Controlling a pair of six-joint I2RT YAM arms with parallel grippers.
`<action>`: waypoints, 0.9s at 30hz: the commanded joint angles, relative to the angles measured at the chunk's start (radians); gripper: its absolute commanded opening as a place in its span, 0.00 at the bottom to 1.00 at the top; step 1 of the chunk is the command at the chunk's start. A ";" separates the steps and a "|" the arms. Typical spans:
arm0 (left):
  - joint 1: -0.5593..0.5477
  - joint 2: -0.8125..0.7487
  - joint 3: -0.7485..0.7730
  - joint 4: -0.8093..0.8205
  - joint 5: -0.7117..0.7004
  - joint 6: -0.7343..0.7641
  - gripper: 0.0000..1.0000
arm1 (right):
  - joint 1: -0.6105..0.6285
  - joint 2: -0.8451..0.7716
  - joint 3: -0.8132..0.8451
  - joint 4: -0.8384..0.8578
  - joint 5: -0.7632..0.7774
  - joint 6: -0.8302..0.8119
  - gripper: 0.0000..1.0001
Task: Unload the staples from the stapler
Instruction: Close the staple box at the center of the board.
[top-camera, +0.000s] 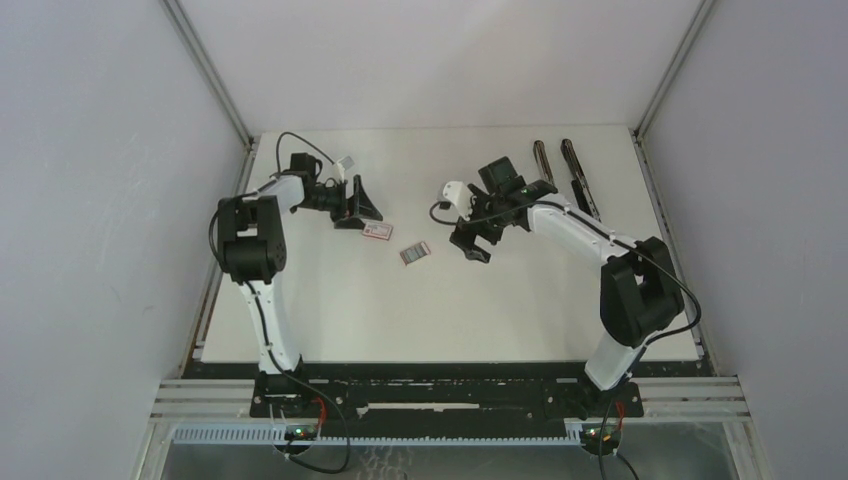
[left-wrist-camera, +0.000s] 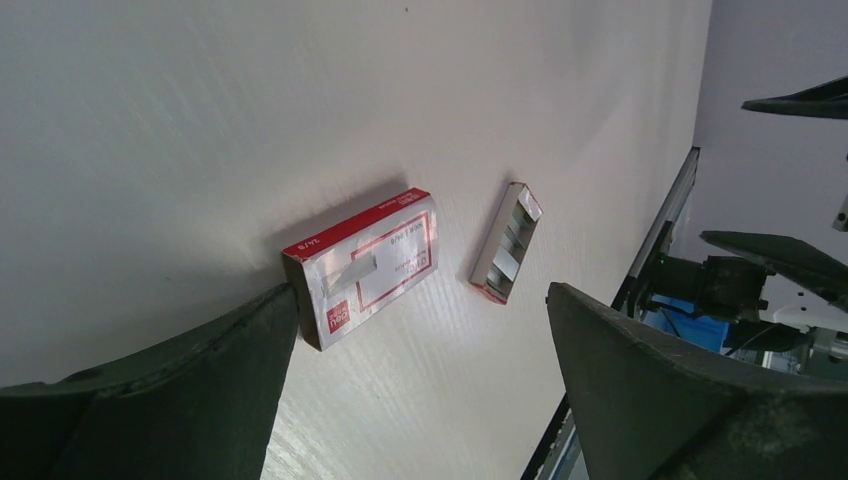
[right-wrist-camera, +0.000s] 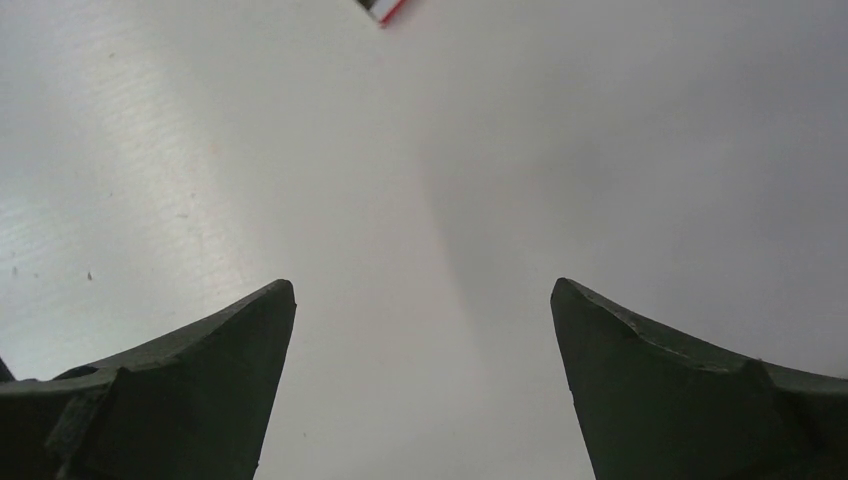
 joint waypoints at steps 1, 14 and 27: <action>0.005 -0.075 -0.057 0.030 0.016 0.017 1.00 | 0.034 -0.009 -0.004 0.042 -0.127 -0.264 1.00; 0.059 -0.147 -0.085 0.041 0.028 0.016 1.00 | 0.089 0.392 0.494 -0.285 -0.169 -0.486 0.97; 0.215 -0.276 -0.201 -0.079 0.076 0.185 1.00 | 0.199 0.585 0.674 -0.319 -0.100 -0.535 0.98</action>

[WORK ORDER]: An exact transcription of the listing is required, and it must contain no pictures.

[FINISHED TASK]:
Controlling a pair of six-joint I2RT YAM arms with parallel grippers.
`<action>`: waypoints, 0.9s at 30hz: the commanded joint angles, relative to the angles measured at the chunk's start (radians); gripper: its absolute commanded opening as a place in its span, 0.00 at the bottom to 1.00 at the top; step 1 of the chunk is the command at the chunk's start. A ";" separates the steps and a "|" the arms. Typical spans:
arm0 (left):
  - joint 1: -0.5593..0.5477
  - joint 2: -0.8125..0.7487
  - joint 3: -0.7485..0.7730
  - joint 4: -0.8093..0.8205
  - joint 5: -0.7117..0.7004
  - joint 6: -0.7343..0.7641
  - gripper: 0.0000..1.0000
arm1 (right):
  - joint 1: -0.6105..0.6285
  - joint 2: -0.8451..0.7716
  - joint 3: -0.8132..0.8451
  - joint 4: -0.8384..0.8578
  - joint 5: -0.7632..0.7774
  - joint 6: -0.8302..0.8119
  - gripper: 0.0000..1.0001
Task: Unload the staples from the stapler
Instruction: Close the staple box at the center of the board.
[top-camera, +0.000s] 
[left-wrist-camera, +0.000s] 
[right-wrist-camera, +0.000s] 
 joint waypoints at steps 1, 14 and 27: <action>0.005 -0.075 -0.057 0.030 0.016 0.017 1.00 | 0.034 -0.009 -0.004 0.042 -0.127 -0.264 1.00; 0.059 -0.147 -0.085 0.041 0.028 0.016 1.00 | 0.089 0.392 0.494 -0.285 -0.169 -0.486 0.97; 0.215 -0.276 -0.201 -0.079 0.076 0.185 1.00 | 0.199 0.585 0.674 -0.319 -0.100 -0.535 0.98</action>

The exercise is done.